TASK BRIEF: Report how many lines contain the word "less" in the listing that follows. Give nothing besides the number.

PROVIDED ENTRIES:
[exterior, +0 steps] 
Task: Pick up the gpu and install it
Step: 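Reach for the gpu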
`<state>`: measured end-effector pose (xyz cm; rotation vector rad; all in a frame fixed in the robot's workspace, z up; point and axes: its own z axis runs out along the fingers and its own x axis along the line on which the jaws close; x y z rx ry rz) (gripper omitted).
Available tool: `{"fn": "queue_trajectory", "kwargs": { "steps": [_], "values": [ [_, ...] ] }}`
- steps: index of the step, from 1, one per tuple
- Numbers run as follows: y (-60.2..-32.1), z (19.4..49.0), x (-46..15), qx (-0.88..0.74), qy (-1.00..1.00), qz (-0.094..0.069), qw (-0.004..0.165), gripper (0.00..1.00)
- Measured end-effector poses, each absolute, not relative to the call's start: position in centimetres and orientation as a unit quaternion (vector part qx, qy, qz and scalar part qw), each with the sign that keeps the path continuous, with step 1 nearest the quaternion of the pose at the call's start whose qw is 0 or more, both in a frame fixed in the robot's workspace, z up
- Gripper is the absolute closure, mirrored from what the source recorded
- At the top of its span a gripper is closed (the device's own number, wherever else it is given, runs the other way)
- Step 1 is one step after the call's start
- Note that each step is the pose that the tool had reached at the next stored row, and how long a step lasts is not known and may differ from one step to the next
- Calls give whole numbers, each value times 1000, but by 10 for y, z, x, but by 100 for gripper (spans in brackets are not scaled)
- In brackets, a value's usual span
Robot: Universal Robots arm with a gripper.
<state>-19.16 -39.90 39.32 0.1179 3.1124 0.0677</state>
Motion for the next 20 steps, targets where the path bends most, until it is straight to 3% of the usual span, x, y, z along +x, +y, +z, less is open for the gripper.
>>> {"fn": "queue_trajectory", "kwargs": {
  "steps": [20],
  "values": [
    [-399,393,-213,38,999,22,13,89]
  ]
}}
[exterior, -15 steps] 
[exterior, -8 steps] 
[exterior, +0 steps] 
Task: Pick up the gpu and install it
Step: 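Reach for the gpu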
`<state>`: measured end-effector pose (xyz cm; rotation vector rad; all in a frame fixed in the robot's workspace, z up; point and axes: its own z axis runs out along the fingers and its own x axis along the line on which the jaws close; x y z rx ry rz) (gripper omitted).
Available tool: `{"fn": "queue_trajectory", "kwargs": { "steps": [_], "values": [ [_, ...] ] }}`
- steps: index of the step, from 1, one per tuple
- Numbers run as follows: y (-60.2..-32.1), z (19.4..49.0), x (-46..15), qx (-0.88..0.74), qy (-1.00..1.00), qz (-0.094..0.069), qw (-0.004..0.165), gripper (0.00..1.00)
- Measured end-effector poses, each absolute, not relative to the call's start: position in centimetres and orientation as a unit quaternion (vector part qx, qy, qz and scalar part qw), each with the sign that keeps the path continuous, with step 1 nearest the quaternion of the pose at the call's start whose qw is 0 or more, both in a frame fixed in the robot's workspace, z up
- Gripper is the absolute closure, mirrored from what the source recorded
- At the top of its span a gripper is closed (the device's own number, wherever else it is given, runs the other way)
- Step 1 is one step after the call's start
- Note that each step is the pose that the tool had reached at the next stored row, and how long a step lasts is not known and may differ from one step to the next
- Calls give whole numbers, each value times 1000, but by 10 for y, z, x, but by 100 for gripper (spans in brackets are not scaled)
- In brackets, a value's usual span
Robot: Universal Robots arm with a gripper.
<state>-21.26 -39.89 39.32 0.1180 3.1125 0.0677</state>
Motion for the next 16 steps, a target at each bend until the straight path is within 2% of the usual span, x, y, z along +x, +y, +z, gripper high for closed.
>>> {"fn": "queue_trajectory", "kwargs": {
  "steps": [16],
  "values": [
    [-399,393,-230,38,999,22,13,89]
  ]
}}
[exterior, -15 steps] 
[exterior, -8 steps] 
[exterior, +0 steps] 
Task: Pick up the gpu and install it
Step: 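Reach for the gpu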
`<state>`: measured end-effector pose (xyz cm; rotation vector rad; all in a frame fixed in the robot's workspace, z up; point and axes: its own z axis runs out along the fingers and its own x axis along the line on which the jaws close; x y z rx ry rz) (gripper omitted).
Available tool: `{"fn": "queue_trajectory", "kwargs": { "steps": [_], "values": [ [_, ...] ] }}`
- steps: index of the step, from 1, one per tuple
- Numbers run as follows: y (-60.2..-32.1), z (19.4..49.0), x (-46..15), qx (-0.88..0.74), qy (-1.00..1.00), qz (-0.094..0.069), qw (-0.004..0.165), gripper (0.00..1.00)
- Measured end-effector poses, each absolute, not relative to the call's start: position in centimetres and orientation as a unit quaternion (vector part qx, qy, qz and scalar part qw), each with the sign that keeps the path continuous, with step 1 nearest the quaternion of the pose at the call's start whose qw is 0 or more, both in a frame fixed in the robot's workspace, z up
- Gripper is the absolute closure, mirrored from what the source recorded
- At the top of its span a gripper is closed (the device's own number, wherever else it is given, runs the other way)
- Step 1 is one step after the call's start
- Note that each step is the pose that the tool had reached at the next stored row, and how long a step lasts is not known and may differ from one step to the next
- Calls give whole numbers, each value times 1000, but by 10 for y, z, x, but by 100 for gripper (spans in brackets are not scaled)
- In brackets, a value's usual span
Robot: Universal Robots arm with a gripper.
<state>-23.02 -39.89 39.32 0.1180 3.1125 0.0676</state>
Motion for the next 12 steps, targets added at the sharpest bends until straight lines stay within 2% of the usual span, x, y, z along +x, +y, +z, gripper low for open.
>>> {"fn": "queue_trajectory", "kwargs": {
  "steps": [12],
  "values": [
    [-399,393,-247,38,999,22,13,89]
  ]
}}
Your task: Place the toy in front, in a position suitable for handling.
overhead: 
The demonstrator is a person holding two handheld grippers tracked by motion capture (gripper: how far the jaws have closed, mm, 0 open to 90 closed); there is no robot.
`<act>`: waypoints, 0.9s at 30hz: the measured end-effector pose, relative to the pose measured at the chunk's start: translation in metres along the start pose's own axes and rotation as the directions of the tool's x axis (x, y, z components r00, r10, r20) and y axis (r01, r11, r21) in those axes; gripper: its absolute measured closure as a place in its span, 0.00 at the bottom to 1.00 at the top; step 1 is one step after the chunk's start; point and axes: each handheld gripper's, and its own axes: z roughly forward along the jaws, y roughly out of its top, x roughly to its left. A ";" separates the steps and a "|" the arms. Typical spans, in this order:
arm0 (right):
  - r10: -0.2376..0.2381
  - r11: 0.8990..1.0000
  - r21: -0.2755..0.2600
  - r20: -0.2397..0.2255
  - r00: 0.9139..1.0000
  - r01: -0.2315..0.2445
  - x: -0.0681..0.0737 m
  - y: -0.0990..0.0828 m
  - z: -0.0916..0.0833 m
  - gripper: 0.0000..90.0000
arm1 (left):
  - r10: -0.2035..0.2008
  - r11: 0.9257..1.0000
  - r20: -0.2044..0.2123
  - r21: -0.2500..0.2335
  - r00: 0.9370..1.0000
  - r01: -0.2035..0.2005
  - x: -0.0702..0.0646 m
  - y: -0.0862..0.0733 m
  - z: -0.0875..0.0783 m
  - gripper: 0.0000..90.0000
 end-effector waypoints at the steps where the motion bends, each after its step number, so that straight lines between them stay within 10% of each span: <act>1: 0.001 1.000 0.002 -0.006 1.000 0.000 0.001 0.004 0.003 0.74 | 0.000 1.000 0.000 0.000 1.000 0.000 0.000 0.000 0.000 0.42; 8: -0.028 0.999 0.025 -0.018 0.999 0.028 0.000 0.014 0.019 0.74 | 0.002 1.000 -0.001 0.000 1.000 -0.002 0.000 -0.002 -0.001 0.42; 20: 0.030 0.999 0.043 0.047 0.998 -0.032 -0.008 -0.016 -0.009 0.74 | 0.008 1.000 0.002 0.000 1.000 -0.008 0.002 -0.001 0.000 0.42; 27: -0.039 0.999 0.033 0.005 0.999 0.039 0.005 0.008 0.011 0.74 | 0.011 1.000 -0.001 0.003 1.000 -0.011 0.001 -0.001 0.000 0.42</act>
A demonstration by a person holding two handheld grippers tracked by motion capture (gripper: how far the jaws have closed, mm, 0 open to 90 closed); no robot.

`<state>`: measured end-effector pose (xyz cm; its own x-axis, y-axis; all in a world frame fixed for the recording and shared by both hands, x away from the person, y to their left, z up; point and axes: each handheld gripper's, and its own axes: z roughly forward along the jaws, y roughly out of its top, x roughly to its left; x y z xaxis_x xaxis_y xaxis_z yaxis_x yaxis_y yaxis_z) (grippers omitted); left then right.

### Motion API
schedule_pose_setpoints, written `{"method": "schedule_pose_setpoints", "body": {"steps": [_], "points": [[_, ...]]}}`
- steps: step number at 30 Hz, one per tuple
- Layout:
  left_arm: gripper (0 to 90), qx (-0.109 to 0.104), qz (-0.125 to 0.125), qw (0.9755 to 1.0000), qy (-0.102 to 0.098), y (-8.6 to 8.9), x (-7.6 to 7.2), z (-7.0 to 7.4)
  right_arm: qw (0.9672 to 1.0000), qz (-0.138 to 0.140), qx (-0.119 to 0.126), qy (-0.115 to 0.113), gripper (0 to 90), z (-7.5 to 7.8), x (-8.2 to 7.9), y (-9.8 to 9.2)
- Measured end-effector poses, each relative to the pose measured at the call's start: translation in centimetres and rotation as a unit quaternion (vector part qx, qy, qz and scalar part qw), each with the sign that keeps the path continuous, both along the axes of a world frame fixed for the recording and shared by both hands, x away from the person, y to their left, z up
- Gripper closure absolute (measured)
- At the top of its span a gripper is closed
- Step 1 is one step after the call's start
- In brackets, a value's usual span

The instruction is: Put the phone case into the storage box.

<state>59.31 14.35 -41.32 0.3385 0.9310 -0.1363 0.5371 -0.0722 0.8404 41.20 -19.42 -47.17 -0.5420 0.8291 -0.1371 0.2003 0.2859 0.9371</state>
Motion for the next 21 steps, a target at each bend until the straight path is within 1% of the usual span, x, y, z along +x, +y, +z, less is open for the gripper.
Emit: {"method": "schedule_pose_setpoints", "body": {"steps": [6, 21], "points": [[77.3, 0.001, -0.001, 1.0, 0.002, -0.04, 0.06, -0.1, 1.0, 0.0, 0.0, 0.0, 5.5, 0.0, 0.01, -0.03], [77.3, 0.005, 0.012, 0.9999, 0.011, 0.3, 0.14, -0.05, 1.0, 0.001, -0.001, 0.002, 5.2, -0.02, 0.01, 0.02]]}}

RESPONSE TO THIS EXERCISE: 2